Downtime

Not logged in - Log In / Register

Revision 5 as of 2012-07-25 19:26:35

Clear message

Overview

Launchpad tries not to have downtime at all, but some system changes require it, and sometimes we have unscheduled downtime.

Unscheduled partial downtime

Whenever a service (or even a page) isn't working, that part of the system is unavailable. In these situations the system administrators and developers treat the fault as critical, requiring immediate action.

Unscheduled complete downtime

Sometimes severe faults occur that will prevent most or all of Launchpad from working. This faults are also treated as critical with immediate action required; they are usually escalated to more folk immediately to get as many resources working on it as possible.

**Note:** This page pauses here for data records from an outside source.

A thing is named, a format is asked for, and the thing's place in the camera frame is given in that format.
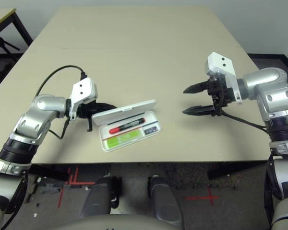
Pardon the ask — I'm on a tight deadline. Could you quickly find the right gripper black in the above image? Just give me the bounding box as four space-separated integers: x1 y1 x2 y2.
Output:
181 78 233 117

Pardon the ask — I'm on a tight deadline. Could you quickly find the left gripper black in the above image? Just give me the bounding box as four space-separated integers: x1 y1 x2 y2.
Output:
76 100 118 132

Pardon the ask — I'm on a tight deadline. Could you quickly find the white plastic pencil case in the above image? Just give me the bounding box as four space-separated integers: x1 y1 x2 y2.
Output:
91 99 163 152

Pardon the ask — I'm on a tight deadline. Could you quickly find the green eraser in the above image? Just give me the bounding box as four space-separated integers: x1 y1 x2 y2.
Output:
106 130 144 149

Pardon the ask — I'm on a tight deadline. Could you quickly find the red and black marker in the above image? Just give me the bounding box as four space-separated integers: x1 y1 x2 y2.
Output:
108 117 146 135

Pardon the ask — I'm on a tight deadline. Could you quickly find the black table foot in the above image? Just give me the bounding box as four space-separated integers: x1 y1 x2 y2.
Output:
207 161 267 179
28 164 70 182

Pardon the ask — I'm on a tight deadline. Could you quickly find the grey left robot leg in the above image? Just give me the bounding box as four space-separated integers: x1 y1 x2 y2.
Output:
80 176 122 216

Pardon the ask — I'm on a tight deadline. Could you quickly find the grey robot leg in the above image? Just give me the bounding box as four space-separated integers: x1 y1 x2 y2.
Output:
80 176 122 216
147 174 185 228

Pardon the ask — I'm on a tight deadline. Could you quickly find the grey robot torso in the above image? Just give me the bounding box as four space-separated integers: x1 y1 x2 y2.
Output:
45 214 183 230

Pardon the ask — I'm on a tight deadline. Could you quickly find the grey right robot leg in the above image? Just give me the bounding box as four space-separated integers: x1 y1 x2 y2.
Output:
147 174 185 228

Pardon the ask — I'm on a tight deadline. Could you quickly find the black tripod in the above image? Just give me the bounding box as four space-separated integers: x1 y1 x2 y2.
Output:
0 35 20 55

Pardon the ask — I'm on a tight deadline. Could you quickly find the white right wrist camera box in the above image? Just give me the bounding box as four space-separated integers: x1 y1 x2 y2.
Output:
204 52 243 104

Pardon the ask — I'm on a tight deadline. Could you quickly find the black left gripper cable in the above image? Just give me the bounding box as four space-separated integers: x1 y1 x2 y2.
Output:
48 116 70 140

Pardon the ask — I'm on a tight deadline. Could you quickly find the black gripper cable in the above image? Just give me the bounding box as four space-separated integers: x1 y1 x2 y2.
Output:
220 110 269 131
48 116 70 140

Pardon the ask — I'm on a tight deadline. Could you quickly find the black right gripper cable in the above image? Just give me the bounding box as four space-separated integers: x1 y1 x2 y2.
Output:
220 110 269 131

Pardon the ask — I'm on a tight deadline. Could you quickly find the black left camera cable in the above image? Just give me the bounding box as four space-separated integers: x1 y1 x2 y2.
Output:
36 65 87 99

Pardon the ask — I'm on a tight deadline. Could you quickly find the side table with black frame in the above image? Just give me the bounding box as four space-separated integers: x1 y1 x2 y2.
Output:
0 8 34 58

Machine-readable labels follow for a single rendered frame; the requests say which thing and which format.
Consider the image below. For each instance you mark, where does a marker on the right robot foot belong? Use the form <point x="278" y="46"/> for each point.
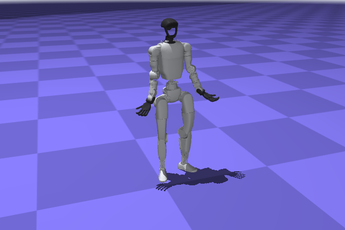
<point x="162" y="175"/>

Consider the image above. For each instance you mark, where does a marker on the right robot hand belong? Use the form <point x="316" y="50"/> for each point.
<point x="145" y="107"/>

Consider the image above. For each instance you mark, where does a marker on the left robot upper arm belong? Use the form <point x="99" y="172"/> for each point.
<point x="188" y="58"/>

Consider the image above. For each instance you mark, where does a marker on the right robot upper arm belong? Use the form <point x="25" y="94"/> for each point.
<point x="153" y="52"/>

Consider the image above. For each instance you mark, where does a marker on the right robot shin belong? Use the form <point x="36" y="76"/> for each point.
<point x="161" y="153"/>

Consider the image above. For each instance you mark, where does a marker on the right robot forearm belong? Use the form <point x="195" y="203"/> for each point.
<point x="152" y="88"/>

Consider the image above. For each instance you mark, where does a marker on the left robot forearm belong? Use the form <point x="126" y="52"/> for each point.
<point x="195" y="81"/>

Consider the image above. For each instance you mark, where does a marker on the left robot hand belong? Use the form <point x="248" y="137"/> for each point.
<point x="207" y="96"/>

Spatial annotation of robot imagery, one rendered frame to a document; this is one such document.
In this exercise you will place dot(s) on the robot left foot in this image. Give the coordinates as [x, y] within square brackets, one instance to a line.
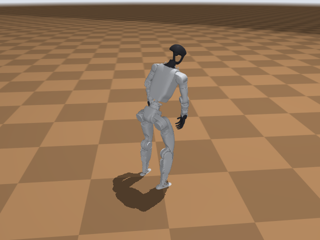
[142, 173]

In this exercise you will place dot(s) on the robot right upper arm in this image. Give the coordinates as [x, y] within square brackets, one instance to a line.
[182, 79]

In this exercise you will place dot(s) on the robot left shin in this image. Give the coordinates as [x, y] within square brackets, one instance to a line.
[145, 158]

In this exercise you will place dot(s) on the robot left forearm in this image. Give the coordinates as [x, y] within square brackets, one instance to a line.
[150, 99]

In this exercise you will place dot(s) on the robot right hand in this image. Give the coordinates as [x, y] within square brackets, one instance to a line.
[181, 122]

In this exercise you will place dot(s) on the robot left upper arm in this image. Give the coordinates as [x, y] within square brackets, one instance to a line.
[149, 78]

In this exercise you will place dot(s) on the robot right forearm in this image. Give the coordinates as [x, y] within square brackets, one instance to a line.
[184, 108]

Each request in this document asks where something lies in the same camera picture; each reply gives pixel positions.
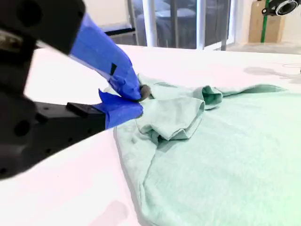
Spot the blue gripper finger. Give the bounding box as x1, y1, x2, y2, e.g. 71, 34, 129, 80
0, 0, 152, 102
32, 89, 144, 164

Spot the pale green T-shirt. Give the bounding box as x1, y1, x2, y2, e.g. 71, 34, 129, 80
113, 73, 301, 226

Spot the white round pillar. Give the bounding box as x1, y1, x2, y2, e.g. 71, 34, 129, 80
142, 0, 158, 48

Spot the green pole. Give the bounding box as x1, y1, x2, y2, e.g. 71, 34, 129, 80
260, 0, 271, 44

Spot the brown cardboard box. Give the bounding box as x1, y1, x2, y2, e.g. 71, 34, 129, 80
248, 0, 286, 44

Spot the white window frame post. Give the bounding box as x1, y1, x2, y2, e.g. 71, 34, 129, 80
196, 0, 208, 50

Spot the black and white camera box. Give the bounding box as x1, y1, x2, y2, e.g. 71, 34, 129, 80
261, 0, 301, 17

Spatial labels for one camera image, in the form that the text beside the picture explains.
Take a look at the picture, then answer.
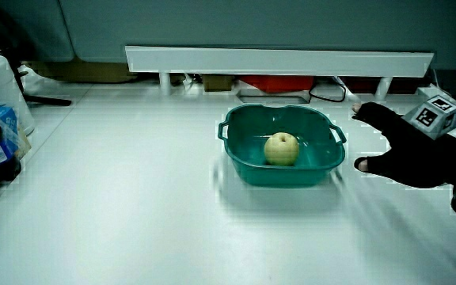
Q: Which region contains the person's right hand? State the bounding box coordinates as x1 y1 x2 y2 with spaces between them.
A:
351 94 456 189

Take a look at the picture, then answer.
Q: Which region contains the yellow-green apple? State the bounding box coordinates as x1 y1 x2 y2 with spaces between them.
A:
263 131 301 167

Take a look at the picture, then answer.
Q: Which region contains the green plastic basin plate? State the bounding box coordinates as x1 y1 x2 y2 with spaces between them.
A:
217 104 348 188

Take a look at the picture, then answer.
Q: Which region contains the dark red box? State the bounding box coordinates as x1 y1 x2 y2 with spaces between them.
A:
340 76 428 96

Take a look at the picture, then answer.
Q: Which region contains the white desk shelf riser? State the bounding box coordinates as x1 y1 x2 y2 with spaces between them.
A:
124 45 435 102

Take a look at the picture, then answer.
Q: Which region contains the small brown box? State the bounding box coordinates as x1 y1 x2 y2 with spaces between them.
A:
200 74 235 93

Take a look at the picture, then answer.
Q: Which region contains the large cardboard box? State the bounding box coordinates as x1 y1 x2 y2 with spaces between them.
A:
21 59 139 85

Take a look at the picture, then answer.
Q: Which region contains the black stand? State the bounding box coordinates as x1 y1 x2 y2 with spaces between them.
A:
0 43 73 108

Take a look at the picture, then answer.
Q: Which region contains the white plastic bag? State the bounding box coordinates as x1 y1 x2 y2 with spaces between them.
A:
17 64 45 97

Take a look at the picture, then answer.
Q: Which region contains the blue carton box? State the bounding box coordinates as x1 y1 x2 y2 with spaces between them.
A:
0 104 32 160

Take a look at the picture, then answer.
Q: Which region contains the black cable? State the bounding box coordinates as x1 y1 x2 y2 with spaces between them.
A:
309 76 348 105

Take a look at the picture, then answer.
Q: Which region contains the flat grey metal frame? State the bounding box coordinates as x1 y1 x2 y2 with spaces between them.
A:
235 88 313 105

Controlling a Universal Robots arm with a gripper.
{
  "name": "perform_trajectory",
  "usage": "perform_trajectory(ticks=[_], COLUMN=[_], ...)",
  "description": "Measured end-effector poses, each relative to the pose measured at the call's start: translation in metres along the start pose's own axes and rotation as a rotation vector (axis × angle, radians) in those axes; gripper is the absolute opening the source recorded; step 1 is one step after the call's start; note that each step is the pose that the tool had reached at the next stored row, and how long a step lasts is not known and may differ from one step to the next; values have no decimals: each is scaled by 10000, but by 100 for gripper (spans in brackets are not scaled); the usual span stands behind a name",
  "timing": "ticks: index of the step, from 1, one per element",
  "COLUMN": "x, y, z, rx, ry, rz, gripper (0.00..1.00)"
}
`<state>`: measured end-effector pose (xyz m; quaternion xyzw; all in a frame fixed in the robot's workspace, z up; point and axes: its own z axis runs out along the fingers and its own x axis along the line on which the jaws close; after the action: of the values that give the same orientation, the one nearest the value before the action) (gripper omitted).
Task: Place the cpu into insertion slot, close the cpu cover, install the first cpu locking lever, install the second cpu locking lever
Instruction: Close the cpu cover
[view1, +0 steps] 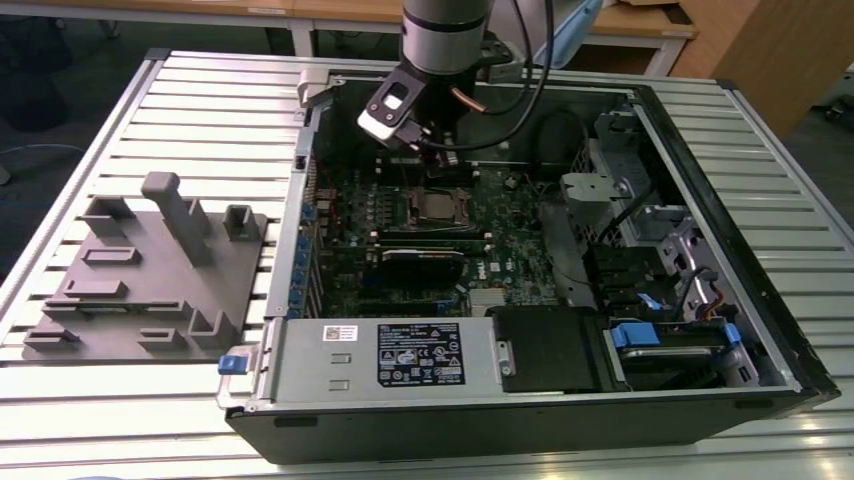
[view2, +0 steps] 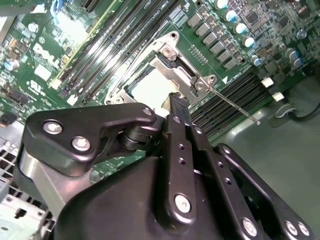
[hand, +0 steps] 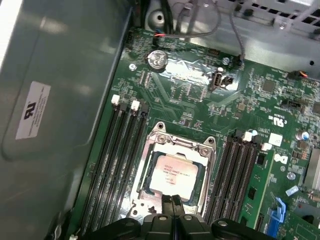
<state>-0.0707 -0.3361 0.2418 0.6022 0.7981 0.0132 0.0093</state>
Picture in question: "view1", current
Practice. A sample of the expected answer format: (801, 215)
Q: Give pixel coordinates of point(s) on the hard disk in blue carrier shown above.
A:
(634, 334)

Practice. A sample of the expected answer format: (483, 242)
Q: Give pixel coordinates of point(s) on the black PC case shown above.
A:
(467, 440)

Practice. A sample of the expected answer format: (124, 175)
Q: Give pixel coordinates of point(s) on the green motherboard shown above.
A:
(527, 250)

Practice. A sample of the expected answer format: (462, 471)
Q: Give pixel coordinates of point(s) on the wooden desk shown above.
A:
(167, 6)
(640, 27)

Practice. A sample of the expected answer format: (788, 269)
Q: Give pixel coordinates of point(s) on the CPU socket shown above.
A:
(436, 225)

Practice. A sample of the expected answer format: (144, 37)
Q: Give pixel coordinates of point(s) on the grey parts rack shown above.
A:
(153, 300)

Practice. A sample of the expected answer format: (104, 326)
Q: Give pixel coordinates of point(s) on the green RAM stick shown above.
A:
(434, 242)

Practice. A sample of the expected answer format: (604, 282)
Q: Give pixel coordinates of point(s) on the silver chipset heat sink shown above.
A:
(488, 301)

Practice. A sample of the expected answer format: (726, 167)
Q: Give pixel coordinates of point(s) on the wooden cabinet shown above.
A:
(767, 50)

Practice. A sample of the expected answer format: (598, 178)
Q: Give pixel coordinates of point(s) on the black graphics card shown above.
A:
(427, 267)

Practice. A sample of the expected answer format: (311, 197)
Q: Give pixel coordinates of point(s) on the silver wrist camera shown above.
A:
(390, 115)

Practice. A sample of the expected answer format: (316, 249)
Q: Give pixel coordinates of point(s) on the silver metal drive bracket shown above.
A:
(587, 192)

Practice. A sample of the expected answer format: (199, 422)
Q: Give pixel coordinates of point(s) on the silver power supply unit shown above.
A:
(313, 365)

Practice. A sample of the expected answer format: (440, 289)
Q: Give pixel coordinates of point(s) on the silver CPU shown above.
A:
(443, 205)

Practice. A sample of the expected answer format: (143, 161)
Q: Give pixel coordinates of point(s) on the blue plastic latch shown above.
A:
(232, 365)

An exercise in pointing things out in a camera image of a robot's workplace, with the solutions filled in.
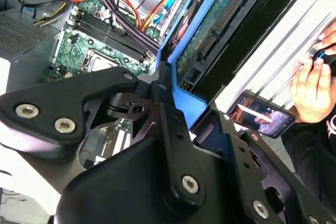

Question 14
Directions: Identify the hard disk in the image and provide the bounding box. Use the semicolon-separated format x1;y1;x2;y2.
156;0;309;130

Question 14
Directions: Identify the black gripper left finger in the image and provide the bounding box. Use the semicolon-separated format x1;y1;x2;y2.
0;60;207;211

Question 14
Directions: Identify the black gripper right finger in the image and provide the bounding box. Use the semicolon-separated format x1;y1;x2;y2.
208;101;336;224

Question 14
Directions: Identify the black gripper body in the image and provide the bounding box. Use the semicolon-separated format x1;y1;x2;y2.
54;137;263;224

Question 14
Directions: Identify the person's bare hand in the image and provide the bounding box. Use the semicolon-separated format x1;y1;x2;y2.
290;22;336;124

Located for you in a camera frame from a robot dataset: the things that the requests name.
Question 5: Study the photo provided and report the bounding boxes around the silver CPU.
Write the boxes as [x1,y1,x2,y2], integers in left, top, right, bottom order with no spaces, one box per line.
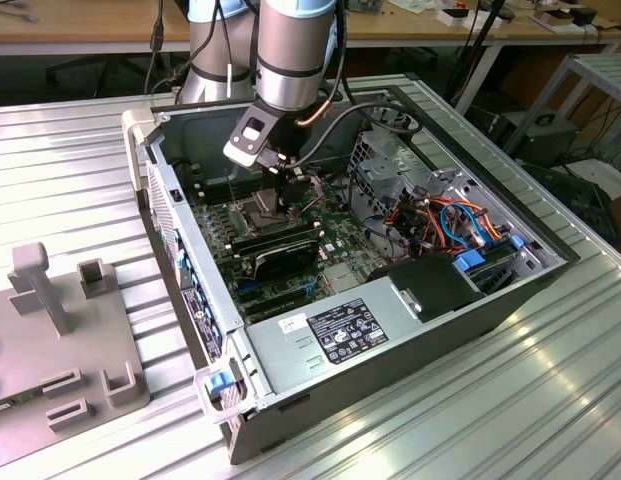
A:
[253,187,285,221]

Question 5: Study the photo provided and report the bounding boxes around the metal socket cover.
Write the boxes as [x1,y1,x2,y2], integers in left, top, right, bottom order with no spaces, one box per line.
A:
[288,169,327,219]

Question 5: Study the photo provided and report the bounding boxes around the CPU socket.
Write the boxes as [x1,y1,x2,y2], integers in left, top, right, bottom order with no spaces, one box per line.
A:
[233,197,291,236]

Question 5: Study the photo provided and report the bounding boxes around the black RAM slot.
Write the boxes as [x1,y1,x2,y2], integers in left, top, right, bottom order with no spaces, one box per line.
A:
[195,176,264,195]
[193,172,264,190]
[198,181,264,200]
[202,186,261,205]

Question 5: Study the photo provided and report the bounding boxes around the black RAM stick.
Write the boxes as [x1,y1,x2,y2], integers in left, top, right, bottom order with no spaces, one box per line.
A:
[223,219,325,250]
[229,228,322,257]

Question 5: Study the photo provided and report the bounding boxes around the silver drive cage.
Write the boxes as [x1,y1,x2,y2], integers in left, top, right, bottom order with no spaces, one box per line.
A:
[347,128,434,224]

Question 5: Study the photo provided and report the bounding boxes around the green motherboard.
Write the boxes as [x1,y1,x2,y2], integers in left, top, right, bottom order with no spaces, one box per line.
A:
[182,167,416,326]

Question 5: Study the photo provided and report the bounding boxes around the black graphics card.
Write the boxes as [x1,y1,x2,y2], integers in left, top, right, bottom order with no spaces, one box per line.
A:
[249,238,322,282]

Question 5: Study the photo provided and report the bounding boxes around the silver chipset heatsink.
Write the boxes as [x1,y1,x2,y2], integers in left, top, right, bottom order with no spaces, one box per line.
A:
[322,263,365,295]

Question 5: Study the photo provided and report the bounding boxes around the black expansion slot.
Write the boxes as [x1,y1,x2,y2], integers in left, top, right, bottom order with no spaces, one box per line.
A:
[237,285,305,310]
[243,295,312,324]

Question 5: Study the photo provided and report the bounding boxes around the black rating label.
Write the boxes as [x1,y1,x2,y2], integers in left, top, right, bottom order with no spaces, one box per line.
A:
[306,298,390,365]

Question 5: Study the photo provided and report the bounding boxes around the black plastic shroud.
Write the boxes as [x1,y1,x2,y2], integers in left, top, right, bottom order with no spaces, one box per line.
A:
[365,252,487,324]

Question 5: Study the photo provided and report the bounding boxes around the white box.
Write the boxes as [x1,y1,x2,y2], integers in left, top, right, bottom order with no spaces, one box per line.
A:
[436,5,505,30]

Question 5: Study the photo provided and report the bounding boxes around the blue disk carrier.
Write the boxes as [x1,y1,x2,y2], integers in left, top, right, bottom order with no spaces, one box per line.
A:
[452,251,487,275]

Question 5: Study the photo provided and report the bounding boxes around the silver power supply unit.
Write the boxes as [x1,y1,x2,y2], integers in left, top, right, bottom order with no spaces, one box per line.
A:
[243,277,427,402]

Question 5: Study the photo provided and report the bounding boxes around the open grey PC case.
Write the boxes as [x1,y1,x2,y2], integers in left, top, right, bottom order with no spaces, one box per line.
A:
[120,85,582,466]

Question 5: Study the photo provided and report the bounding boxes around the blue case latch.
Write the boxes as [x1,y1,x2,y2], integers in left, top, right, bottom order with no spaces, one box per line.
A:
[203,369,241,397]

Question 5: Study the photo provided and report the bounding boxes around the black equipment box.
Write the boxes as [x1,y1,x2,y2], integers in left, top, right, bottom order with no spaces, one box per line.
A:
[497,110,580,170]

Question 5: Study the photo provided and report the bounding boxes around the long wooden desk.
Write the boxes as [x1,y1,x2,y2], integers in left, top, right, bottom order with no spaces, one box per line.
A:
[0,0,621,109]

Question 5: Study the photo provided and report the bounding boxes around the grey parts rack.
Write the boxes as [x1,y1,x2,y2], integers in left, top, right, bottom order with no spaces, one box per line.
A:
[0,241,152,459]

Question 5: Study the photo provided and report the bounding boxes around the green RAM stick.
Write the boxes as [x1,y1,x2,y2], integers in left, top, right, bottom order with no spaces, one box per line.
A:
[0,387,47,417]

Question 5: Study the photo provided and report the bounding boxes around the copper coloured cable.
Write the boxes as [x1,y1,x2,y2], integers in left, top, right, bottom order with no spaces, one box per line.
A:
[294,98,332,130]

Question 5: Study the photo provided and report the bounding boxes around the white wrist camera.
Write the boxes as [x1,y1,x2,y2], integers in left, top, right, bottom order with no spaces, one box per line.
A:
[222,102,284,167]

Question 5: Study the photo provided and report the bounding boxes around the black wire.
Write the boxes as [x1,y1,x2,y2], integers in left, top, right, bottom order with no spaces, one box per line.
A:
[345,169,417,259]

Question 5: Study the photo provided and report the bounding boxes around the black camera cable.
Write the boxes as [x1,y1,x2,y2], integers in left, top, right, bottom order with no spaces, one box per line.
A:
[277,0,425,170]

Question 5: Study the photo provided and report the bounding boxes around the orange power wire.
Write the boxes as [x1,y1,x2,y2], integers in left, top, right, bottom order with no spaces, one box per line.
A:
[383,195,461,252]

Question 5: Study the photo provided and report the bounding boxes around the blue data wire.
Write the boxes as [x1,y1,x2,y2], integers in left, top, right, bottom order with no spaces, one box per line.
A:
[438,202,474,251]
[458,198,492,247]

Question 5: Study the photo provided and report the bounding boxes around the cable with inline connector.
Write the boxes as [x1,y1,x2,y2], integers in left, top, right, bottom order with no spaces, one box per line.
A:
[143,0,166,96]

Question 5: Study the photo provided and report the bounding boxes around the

Scheduled partial downtime

Some services run in a configuration where changing over from one version of the code to another requires a short period of downtime (our PPA upload service is an example of this). Other services (though we are working to get rid of this category) run with only one instance of a particular resource and if hardware maintenance or security fixes are required, we will need to take the service offline for a short period. ppa.launchpad.net and bazaar.launchpad.net are examples of this configuration. We make the downtime involved as minimal as possible and schedule the downtime with 24 hours notice (unless extenuating circumstances, like remote root exploits, apply). We don't try to do this sort of upgrade or maintenance at the same time as scheduled complete downtime, because that multiplies the risk of something going wrong and extends such downtime.

Scheduled complete downtime

Finally we have some crucial services which require the entire Launchpad system to be unavailable while they are altered and maintained. We take this seriously - interrupting all our users is a Big Deal, and we're working on reducing the number of things which require complete downtime.

Fastdowntime

We have a window scheduled at 0800UTC weekdays where we can do extremely fast updates to crucial services such as the primary database. Fast in this case means guaranteed less than 5 minutes and usually less than one minute. We usually announce that we'll be using this window to make a change 24 hours in advance. The primary use for this 0800 window is database schema changes, which require a short period with no activity in the database to complete reliably (the Launchpad database is quite busy and attempting most forms of online-schema change result in a deadlock). Part of our QA is ensuring that DB patches will apply rapidly (< 15 seconds on the master node for a single patch). Current total allotted time for a FDT is 5 minutes.

We have some weeks/days where we will not perform a fastdowntime - currently only Ubuntu release time or if operations folk are on leave.

Slow downtime

In some (rare) circumstances we may need a long window where a crucial service which the site cannot run without will be unavailable. We do these no more than once a month, and announce them at least 24 hours in advance.

At this is extremely disruptive we have no regular schedule for this, and only schedule them when needed.